Borscht Belt is an informal term for the summer resorts of the Catskill Mountains in Sullivan and Ulster Counties in upstate New York which were a popular holiday spot for New York Jews. The term "Borscht Belt" can also refer to the Catskill region itself.


Borscht Belt hotels, bungalow colonies, summer camps, and "kuchaleyns" (a Yiddish name for self-catered boarding houses) were frequented by middle and upper class Jewish New Yorkers, particularly in the 1940s, 1950s and 1960s. Because of this, this area was also nicknamed the Jewish Alps and Solomon County (a modification of Sullivan County), by many people who visited there. Well-known resorts of the area included Brickman's, Brown's, The Concord, Grossinger's, Granit, Kutsher's Hotel and Country Club, the Nevele, Friar Tuck Inn, The Pines Resort, Raleigh and the Windsor.

The tradition of Borscht Belt entertainment started in the early 20th century with the indoor and outdoor theaters constructed on a 40 acre (16 hectare) tract in Hunter, New York, by Yiddish theater star Boris Thomashefsky.

Comedians who got their start or regularly performed in Borscht Belt resorts include: Joey Adams,
Woody Allen,
Morey Amsterdam,
Milton Berle,
Shelley Berman,
Al Bernie,
Mel Brooks,
Lenny Bruce,
George Burns,
Red Buttons,
Sid Caesar,
Jack Carter,
Myron Cohen,
Bill Dana,
Rodney Dangerfield,
Phyllis Diller,
Totie Fields,
Betty Garrett,
Estelle Getty,
George Gobel,
Shecky Greene,
Buddy Hackett,
Mickey Katz,
Danny Kaye,
Alan King,
Robert Klein,
Jack E. Leonard,
Pesach Burstein,
Mal Z. Lawrence,
Jerry Lewis,
Jackie Mason,
Lou Menchell,
Jan Murray,
Carl Reiner,
Don Rickles,
Joan Rivers,
Freddie Roman,
Allan Sherman,
Jackie Vernon,
Jackie Wakefield,
Jonathan Winters, and
Henny Youngman.

With changes in demographic and travel patterns, caused partially by the widespread adoption of air conditioning that made the cities less unpleasant in the summer, the area has declined as a major vacation destination. Perhaps the single biggest factor was the decline of discrimination or "restriction" in the hotel and travel industry by the 1960s as well as the Civil Rights Act of 1964 which made discrimination on the basis of race and religion flat out illegal in the tourism industry as well as in other arenas. Prior to that time, many upscale resorts and hotels, implicitly or otherwise, did not welcome Jews. Also, the end of rail service to the area added to the decline of the area. The replacement of old travel routes such as old New York State Route 17 (superseded by an express highway of the same name, now in the midst of an upgrade to Interstate 86), had left the area with a veritable museum of abandoned or decaying travel-related businesses from the Borscht Belt's heyday.The post World War II decline of the area also coincides with the increase of air travel. When families could go to more far off destinations such as the Caribbean, Hawaii, and Europe for the same amount that they could go to the Catskills, new venues began to win out.

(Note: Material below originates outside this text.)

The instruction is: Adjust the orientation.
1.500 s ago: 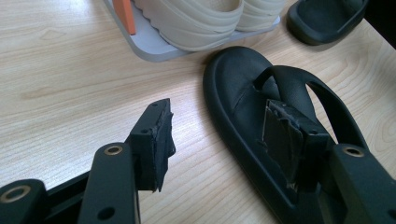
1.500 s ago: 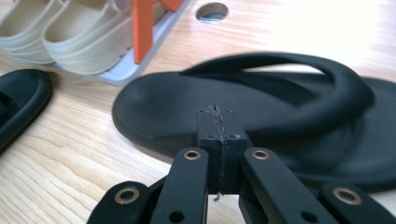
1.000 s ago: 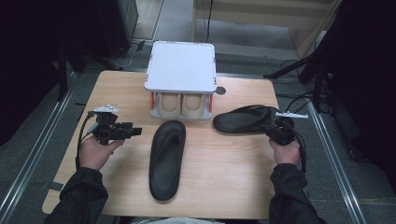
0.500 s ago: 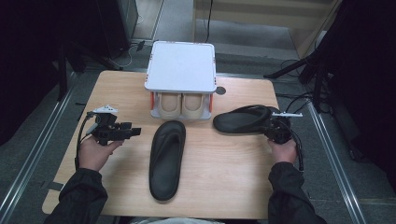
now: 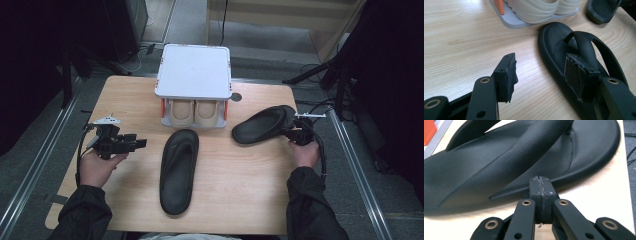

Today the region is a summer home for many Orthodox Jewish families, primarily from the New York metropolitan area. It has many summer homes and bungalow colonies (including many of the historic colonies), as well as year-round dwellers. It even has its own year-round branch of the Orthodox Jewish volunteer emergency medical service Hatzolah. A few resorts remain in the region, though not many associated with the Borscht Belt Prime (Kutsher's Hotel, Villa Roma, Friar Tuck, to name a few).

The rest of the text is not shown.